The Information Every Python Binding Tool Before P2996 Had to Reconstruct

When Richard Hickling writes on isocpp.org about using C++26 reflection to automate Python bindings for trading systems, the argument centers on eliminating bridge maintenance. The argument is correct, and the mechanism behind it is worth examining precisely, because it explains both why every previous approach to this problem was incomplete and where P2996’s own limits come from.

Every binding tool before C++26 reflection works with a reconstruction of your C++ type model. Reconstruction is always incomplete. What each tool’s reconstruction loses is specific, and those specific losses map directly to the maintenance problems that make large Python/C++ projects painful.

Why the Type Model Matters

When a compiler parses C++ source, it builds an internal representation of every class, function, template instantiation, and expression in the program. This representation is rich: resolved types, evaluated constraints, template argument deduction results, inferred ownership semantics where the language encodes them. For most of C++‘s history, this internal model was private to the compiler. Extracting type information meant parsing again from the outside.
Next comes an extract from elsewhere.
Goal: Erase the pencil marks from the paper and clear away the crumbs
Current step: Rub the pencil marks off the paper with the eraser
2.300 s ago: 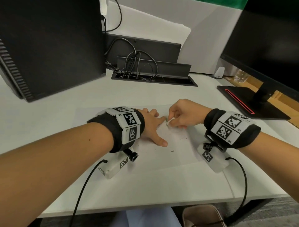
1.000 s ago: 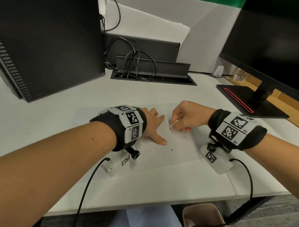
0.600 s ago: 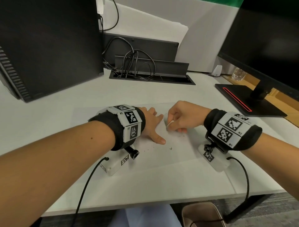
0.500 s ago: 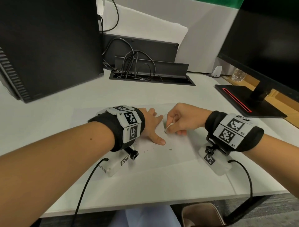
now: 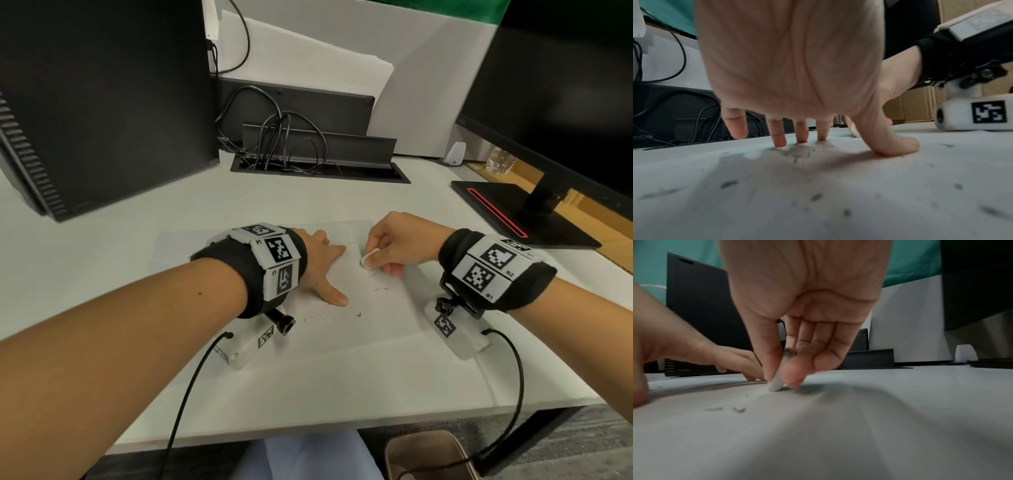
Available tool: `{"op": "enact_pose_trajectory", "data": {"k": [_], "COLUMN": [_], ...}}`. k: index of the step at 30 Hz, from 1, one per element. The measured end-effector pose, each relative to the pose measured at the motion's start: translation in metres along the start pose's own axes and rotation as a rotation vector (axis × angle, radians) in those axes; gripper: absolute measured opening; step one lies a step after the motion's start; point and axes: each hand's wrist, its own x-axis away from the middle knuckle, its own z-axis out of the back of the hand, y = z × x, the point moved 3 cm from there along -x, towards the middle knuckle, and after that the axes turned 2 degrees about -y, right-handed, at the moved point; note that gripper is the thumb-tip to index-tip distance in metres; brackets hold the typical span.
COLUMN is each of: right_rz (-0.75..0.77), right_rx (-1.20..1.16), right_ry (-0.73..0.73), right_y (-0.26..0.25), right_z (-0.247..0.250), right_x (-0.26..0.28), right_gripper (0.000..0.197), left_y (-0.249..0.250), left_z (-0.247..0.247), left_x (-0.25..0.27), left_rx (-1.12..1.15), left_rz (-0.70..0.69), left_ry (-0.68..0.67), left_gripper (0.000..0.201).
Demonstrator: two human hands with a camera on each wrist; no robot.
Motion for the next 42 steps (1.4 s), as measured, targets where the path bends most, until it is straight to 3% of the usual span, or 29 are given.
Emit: {"op": "enact_pose_trajectory", "data": {"k": [4, 7, 13, 17, 21, 25, 29, 34, 38, 42], "right_rz": [0.007, 0.047, 0.010, 0.050, -0.011, 0.037, -0.038, 0.008, -0.068, -0.008], "right_rx": [-0.037, -0.061, -0.007, -0.017, 0.058, -0.008, 0.021, -0.021, 0.060, 0.005], "right_ry": [-0.019, -0.120, -0.042, -0.123, -0.014, -0.115, -0.027, -0.095, 0.018, -0.064], "right_y": [-0.001, -0.006, -0.001, -0.007, 0.001, -0.007, 0.005, -0.005, 0.007, -0.004], "right_z": [0.001, -0.006, 0.004, -0.005, 0.006, -0.007, 0.007, -0.006, 0.007, -0.005], "right_x": [0.000, 0.004, -0.002, 0.003, 0.002, 0.008, 0.006, 0.011, 0.008, 0.013], "right_gripper": [0.008, 0.007, 0.010, 0.012, 0.011, 0.010, 0.012, 0.008, 0.009, 0.008], "left_y": [0.005, 0.010, 0.013, 0.014, 0.016, 0.017, 0.018, 0.017, 0.018, 0.018], "left_z": [0.001, 0.001, 0.002, 0.003, 0.004, 0.005, 0.006, 0.006, 0.006, 0.006], "left_x": [-0.004, -0.008, -0.010, -0.009, -0.008, -0.010, -0.009, -0.011, -0.010, -0.012], "left_rx": [-0.017, -0.013, -0.032, -0.038, -0.056, -0.073, -0.091, -0.097, -0.104, -0.108], "left_rz": [0.018, 0.040, 0.046, 0.003, -0.005, -0.009, -0.002, 0.000, 0.009, 0.008], "left_ry": [0.031, 0.062, 0.058, 0.064, 0.058, 0.049, 0.047, 0.040, 0.043, 0.051], "left_gripper": [0.084, 0.076, 0.082, 0.079, 0.081, 0.081, 0.082, 0.083, 0.083, 0.083]}}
Every major Python binding approach has done exactly this, using four distinct reconstruction strategies, each with a different incompleteness.

SWIG: The Custom Parser

SWIG, released in 1995 and still the basis for the official QuantLib Python bindings, uses its own C++ parser. It reads headers and generates CPython extension code, using .i interface files to control the process:

%{
#include <ql/pricingengines/vanilla/analyticeuropeanengine.hpp>
%}
%include <ql/pricingengines/vanilla/analyticeuropeanengine.hpp>
%template(AnalyticEuropeanEngine) 
    QuantLib::AnalyticEuropeanEngine<QuantLib::BlackScholesProcess>;

The %include directive tells SWIG to parse the header; %template handles explicit instantiation. The problem is what SWIG’s parser cannot resolve: when a library uses policy-based templates, the parser sees the template definition but cannot determine which instantiations are meaningful. QuantLib’s Python bindings maintain roughly 200 %template declarations explicitly for this reason, one for each combination of pricing engine, process, and exercise type that someone decided should be visible from Python. When QuantLib adds a new engine type, someone must add the corresponding %template. The SWIG parser cannot derive this automatically because the semantic information to make that decision is not present in its reconstruction.
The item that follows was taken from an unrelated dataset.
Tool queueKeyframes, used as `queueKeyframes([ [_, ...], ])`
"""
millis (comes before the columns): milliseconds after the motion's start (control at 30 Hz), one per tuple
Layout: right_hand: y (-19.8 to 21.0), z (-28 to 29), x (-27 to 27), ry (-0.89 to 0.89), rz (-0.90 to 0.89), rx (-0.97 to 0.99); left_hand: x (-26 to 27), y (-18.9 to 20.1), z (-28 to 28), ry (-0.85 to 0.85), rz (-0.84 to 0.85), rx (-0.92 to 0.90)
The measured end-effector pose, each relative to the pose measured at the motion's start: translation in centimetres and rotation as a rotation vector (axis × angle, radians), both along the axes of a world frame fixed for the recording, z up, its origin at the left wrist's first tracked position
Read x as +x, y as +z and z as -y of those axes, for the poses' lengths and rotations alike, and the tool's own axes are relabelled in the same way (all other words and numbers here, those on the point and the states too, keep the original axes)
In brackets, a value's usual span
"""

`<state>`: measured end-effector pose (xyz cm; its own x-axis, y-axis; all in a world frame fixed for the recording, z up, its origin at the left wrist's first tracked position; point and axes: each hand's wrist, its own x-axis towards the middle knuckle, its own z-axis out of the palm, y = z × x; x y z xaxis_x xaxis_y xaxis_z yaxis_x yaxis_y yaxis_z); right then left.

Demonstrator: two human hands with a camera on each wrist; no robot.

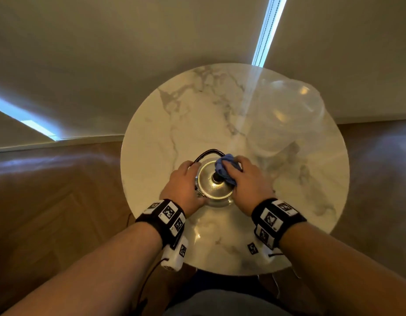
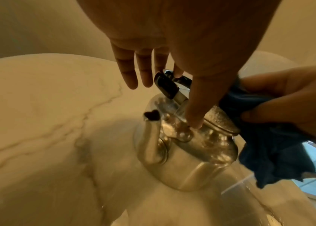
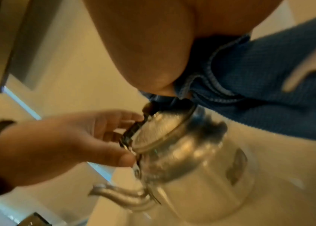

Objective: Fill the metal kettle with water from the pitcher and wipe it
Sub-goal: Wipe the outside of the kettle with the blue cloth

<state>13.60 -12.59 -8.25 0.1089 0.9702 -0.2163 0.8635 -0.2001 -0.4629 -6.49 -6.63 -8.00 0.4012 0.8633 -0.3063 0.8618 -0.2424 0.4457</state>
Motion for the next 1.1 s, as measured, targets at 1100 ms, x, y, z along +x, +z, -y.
queueKeyframes([
  [1100,1.0,0.3,-1.2,-0.299,-0.195,-0.153,-0.2,-0.1,-0.6,-0.049,-0.046,-0.059],
])
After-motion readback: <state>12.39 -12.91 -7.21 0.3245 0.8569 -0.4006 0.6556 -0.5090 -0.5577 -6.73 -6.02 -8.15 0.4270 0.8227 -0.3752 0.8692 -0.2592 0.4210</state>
SWIG binding failures surface at SWIG parse time, which is not part of a normal C++ build. A team that skips the SWIG generation step ships stale bindings without any build signal.
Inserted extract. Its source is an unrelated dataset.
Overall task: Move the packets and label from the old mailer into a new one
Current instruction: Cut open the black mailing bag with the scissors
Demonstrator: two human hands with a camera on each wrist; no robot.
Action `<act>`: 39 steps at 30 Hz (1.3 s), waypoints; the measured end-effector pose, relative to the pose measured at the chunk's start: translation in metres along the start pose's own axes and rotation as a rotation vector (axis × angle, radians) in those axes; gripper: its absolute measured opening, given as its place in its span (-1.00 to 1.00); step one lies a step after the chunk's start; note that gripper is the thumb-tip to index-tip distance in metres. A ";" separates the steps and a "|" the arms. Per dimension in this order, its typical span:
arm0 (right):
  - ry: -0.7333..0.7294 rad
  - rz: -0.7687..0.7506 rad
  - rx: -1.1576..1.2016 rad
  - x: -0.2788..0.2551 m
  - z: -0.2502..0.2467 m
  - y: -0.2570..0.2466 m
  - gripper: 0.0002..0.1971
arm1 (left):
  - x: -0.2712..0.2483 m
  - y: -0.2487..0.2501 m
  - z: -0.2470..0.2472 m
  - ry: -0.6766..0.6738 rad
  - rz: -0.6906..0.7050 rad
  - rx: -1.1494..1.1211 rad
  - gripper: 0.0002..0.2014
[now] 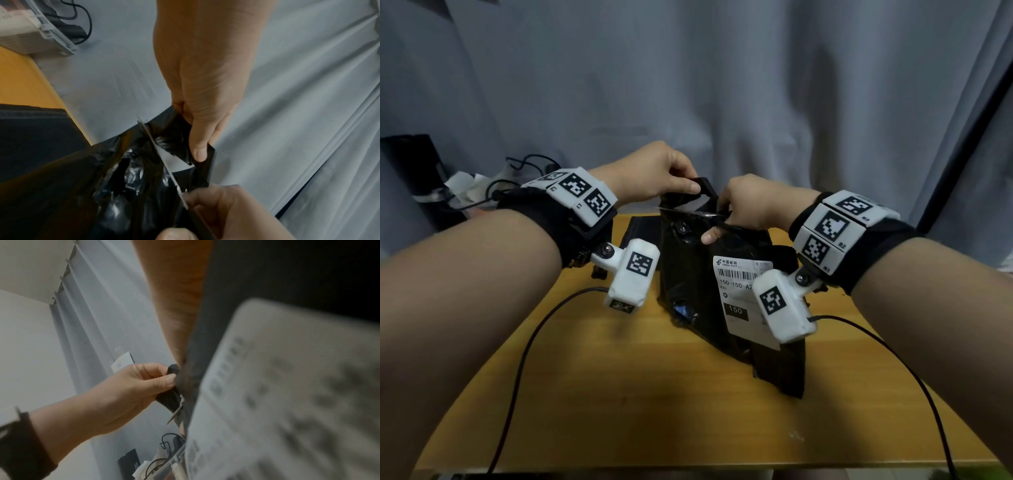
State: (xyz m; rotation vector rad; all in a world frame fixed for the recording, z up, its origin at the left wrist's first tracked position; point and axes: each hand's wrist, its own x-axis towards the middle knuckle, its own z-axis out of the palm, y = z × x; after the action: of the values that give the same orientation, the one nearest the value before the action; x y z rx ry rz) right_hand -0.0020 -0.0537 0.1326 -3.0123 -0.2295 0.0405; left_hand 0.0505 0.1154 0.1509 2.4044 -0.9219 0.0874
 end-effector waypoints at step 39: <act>-0.043 0.791 0.364 -0.068 0.082 0.233 -0.55 | 0.118 0.089 0.217 -0.018 -0.099 -0.209 -0.71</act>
State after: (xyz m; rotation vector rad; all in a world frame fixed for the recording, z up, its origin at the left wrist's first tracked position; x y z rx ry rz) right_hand -0.0369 -0.2831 0.0240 -2.5408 0.8653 0.1914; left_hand 0.0548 -0.1223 0.0406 2.2545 -0.7774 -0.0652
pybind11: The Developer as Reconstruction

pybind11 took a different approach: rather than parsing C++, it asks the developer to reconstruct the type information manually in C++ syntax:

PYBIND11_MODULE(pricers, m) {
    py::class_<BlackScholesProcess,
               shared_ptr<BlackScholesProcess>>(m, "BlackScholesProcess")
        .def(py::init<Handle<Quote>,
                      Handle<YieldTermStructure>,
                      Handle<YieldTermStructure>,
                      Handle<BlackVolTermStructure>>())
        .def("blackVolatility", &BlackScholesProcess::blackVolatility)
        .def("riskFreeRate",    &BlackScholesProcess::riskFreeRate)
        .def("dividendYield",   &BlackScholesProcess::dividendYield);
}

This reconstruction compiles against the actual types, so type errors are caught at build time. The incompleteness is not in what is expressed but in what is omitted. Add impliedVolatility to BlackScholesProcess and the pybind11 file silently omits it until a developer adds the corresponding .def(). The compiler does not know the binding file is incomplete, because from the compiler’s perspective it is a valid C++ translation unit. Binding failures surface at Python runtime, or in production backtesting, when a method call raises AttributeError.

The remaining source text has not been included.